Students and teachers from 12 Perth schools visited the Harry Perkins Institute of Medical Research at the QEII Medical Centre to learn more about stem cells and how they may revolutionize modern medicine.
Their day began with the viewing of the award-winning documentary STEM CELL REVOLUTIONS and the opportunity to ask a panel of stem cell scientists - including George Yeoh, Louise Winteringham, Kristyn Bates and Megan Munsie - about stem cells and how they use them in their research.
During lunch, student teams from all schools enjoyed competing against each other in the ‘Start as a Stem Cell’ game – much like a giant game of stem cell twister – where awards were given to the schools who achieved the greatest number and type of mature cells.
A group of Year 10 Christchurch Grammar students who listened to the panel of researchers and played a stem cell game, said that they’d just finished a five week ethics and philosophy course, so the discussion about the ethics of embyonic stem cell research had been very interesting.
“I didn’t know about pluripotent cells before this and I think they’re really cool because they create so many possibilities and allows scientists to overcome ethical issues,” said 14 year old Hector Morlet.
The final session of the day involved scientists from the Harry Perkins Institute joining the panelists to chat informally to student about their career and journey in science. Students had a chance to ask questions of the scientists in a more relaxed and personal science café style setting.

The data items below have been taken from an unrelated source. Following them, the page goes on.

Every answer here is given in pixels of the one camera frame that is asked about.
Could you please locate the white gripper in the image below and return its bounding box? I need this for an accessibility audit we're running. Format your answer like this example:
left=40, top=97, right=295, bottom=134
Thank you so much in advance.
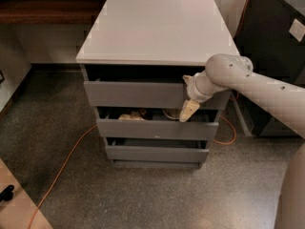
left=179, top=71, right=226, bottom=122

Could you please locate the grey top drawer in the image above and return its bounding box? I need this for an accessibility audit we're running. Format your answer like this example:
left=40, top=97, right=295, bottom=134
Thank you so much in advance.
left=83, top=75, right=232, bottom=111

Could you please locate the grey drawer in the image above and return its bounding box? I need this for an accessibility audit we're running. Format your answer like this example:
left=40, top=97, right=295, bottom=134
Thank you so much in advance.
left=83, top=75, right=232, bottom=111
left=105, top=137, right=209, bottom=163
left=96, top=109, right=218, bottom=140

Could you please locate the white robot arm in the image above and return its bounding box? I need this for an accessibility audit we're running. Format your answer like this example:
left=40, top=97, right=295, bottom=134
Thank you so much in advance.
left=179, top=54, right=305, bottom=229

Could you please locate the round bowl in drawer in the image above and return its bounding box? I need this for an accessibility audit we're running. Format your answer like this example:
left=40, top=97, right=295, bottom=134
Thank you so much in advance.
left=163, top=109, right=180, bottom=120

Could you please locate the tan object in drawer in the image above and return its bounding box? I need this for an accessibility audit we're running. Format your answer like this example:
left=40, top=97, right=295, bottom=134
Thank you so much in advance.
left=119, top=111, right=143, bottom=121

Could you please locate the grey drawer cabinet white top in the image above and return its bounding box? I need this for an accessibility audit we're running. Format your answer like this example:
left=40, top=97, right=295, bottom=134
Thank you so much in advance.
left=76, top=0, right=238, bottom=168

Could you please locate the grey middle drawer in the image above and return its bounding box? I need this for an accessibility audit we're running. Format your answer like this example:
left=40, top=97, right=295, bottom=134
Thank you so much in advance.
left=96, top=109, right=218, bottom=140

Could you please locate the grey bottom drawer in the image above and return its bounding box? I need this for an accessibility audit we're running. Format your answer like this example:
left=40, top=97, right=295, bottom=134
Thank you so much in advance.
left=105, top=137, right=209, bottom=163

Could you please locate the black cabinet on right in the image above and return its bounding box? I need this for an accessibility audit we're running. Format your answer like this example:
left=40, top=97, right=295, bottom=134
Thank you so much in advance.
left=234, top=0, right=305, bottom=137

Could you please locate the white label on cabinet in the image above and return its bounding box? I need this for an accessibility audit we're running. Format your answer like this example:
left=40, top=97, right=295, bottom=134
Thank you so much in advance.
left=289, top=19, right=305, bottom=42

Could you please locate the dark wooden bench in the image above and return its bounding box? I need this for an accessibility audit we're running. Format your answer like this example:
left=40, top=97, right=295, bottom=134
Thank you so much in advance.
left=0, top=0, right=107, bottom=25

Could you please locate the orange extension cable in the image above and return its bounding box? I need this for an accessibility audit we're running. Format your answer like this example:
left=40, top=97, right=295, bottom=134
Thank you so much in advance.
left=27, top=0, right=261, bottom=229

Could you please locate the black handle bottom left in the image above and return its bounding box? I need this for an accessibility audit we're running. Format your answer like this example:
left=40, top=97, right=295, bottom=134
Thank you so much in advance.
left=0, top=184, right=14, bottom=202

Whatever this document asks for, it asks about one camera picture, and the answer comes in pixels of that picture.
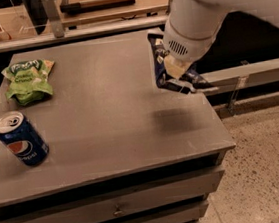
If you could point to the grey metal post left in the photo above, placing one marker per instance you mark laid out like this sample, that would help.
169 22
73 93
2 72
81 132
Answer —
53 16

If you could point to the green rice chip bag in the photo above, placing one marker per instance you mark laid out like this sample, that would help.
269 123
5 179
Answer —
28 80

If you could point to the blue pepsi can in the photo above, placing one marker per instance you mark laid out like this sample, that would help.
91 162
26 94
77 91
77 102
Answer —
22 139

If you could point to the top drawer with knob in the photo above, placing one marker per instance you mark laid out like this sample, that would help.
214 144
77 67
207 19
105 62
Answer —
132 200

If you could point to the blue kettle chip bag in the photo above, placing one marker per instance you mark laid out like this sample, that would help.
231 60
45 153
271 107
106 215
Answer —
189 82

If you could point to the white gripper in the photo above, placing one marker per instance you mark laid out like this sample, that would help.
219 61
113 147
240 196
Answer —
185 46

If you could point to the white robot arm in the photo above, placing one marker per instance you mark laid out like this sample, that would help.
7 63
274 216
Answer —
216 34

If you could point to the grey metal floor rail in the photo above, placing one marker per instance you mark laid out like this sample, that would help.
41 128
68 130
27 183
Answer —
240 77

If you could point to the wooden background counter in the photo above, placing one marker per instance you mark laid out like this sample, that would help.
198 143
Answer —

Pauline Charman, Community Education Manager at the Perkin’s Institute commented, “The whole idea is to educate and inspire these students and Stem Cell day certainly did that, with students asking our researchers some great questions,” she said.
Feedback from the students and teachers was overwhelmingly positive and plans are being made for a similar event to be hosted by the Perkins Institute with support from Stem Cells Australia later this year.
The organisers would like to thanks EuroStemCell and the Scottish Documentary Institute for their support for this event.